Re: Controlling load
Date: Fri, 24 Feb 2023 02:00:34 +0530
Message-ID: <CAEzWdqe=wSGUsF7a7jAByqLuj3Kz_Pop77wBFK_rAd_eMprMtQ_at_mail.gmail.com>
*"Maybe the attribute you are looking for is CLIENT_OS_USER? This is the "osuser" column in v$session"*
The osuser is also exactly the same for both the batch and online program. As I mentioned in this thread earlier, the difference is only in the first part of the Program before "_at_". Not sure if by any means I would be able to create a separate consumer group based on that?

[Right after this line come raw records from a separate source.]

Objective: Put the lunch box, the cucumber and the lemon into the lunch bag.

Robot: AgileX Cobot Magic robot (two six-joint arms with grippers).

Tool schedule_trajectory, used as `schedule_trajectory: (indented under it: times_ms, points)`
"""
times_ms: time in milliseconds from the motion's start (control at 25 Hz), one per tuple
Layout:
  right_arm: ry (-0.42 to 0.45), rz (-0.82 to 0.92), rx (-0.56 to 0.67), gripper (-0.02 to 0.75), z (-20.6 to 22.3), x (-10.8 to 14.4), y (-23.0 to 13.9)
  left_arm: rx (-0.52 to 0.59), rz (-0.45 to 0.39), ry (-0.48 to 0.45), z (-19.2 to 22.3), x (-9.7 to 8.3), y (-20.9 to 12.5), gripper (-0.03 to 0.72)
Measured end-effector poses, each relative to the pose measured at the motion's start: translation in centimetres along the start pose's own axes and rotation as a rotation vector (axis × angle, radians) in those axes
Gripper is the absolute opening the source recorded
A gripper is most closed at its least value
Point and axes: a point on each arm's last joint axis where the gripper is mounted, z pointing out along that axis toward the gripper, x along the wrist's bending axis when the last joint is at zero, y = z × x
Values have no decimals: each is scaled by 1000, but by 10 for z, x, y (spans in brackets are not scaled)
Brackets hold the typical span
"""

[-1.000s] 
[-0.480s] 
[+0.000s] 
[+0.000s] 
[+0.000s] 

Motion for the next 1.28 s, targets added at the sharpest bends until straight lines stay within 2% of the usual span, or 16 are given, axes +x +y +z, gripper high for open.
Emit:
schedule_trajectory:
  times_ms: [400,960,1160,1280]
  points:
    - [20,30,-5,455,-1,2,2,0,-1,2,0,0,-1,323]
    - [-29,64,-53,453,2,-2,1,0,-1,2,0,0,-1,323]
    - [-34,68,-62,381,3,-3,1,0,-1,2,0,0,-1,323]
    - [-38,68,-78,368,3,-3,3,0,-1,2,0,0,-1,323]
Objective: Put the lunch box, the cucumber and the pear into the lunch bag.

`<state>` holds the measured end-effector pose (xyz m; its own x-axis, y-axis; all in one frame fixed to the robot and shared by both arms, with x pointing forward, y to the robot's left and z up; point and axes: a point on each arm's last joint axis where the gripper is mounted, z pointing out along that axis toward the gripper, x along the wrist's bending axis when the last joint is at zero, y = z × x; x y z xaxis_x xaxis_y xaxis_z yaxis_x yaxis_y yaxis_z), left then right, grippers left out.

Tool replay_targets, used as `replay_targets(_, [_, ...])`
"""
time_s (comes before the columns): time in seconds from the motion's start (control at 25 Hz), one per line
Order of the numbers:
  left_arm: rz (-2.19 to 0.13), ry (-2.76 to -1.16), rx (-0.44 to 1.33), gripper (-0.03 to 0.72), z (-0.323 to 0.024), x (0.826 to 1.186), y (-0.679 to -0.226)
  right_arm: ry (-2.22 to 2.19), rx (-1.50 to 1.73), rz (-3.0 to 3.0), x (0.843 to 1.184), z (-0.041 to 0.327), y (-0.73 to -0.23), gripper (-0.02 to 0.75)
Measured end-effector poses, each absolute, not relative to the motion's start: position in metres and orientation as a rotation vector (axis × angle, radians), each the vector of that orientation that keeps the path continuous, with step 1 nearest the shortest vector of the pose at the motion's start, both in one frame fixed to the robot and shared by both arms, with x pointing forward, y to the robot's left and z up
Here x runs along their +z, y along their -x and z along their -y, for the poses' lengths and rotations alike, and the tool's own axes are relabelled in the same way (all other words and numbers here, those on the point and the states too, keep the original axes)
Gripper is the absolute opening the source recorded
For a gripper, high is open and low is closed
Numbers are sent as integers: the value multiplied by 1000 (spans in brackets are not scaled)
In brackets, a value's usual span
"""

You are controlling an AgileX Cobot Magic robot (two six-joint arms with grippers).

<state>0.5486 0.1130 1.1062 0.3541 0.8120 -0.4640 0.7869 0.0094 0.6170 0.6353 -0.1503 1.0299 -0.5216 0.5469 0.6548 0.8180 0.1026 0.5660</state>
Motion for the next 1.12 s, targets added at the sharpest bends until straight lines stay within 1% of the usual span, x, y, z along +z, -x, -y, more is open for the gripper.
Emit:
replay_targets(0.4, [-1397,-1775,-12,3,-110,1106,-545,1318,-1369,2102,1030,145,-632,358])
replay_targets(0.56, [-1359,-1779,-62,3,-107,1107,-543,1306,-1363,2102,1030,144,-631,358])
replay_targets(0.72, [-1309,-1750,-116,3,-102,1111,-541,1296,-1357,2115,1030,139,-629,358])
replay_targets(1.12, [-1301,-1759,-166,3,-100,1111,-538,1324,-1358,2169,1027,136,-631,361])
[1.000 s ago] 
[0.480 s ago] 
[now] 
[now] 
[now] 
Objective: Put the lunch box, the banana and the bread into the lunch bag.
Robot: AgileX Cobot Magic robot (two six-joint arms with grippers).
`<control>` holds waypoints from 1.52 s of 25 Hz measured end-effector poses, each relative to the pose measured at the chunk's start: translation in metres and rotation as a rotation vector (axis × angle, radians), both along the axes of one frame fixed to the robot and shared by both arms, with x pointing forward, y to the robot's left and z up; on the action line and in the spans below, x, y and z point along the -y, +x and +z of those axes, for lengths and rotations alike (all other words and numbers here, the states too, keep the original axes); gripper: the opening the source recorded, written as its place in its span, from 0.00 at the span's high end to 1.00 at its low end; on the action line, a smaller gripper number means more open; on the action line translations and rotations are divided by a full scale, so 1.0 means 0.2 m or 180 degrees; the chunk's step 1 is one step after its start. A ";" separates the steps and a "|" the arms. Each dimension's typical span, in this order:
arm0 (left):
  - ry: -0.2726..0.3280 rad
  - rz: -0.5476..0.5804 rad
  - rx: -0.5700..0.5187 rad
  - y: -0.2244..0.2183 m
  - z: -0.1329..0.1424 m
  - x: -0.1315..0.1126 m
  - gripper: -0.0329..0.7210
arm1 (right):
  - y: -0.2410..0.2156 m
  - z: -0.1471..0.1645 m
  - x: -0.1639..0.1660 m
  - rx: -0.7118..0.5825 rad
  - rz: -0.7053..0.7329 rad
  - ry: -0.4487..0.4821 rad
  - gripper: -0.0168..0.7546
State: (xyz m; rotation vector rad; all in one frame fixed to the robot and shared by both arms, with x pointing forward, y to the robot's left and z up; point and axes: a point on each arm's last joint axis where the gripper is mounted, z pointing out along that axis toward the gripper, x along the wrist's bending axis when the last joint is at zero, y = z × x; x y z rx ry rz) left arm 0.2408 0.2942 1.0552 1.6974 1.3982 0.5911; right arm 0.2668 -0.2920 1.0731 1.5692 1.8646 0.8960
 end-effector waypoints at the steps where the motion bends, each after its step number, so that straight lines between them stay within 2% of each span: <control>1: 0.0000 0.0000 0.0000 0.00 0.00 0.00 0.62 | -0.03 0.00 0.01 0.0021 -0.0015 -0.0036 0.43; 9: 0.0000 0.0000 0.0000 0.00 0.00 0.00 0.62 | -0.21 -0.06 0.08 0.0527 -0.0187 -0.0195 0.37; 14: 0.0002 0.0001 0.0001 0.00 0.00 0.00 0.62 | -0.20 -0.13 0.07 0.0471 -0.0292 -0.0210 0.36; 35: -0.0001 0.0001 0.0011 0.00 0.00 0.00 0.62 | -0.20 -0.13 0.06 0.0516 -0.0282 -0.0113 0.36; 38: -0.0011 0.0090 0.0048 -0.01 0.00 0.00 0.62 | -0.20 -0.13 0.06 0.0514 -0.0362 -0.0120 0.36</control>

For batch the program in v$session showing up as --> "batch_prog_at_vm000123 (TNS V1-V3)" and for online --> "online_prog_at_vm000123 (TNS V1-V3)"
On Wed, Feb 22, 2023 at 6:24 PM Ilmar Kerm <ilmar.kerm_at_gmail.com> wrote:
> There are multiple attributes for mapping sessions to consumer groups:
>
> https://docs.oracle.com/en/database/oracle/oracle-database/19/arpls/DBMS_RESOURCE_MANAGER.html#GUID-7B9B9B1D-53E3-4BF4-8BE6-858256702877
>
> https://docs.oracle.com/en/database/oracle/oracle-database/19/arpls/DBMS_RESOURCE_MANAGER.html#GUID-8ACB30CB-3E37-41C2-801C-4976A6CFA904
>
> Maybe the attribute you are looking for is CLIENT_OS_USER? This is the
> "osuser" column in v$session
>
> Also don't forget the mapping priorities:
>
> https://docs.oracle.com/en/database/oracle/oracle-database/19/arpls/DBMS_RESOURCE_MANAGER.html#GUID-32AA7BD1-5884-4C25-A67A-22F48983851B
>
> And privileges, the database users must have privileges to switch to the
> consumer groups:
>
> https://docs.oracle.com/en/database/oracle/oracle-database/19/arpls/DBMS_RESOURCE_MANAGER_PRIVS.html#GUID-C3584C41-A8C5-4DBE-847D-DA990B1F8CD1
>
>
> On Wed, Feb 22, 2023 at 2:32 PM yudhi s <learnerdatabase99_at_gmail.com>
> wrote:
>
>> Thank you Ilmar.
>>
>> Going through the example which is in the doc - 848666.1, and its making
>> the consumer group based on the DB username. In our case, these two
>> programs are using exactly same osuser, Username, schemaname, service_name.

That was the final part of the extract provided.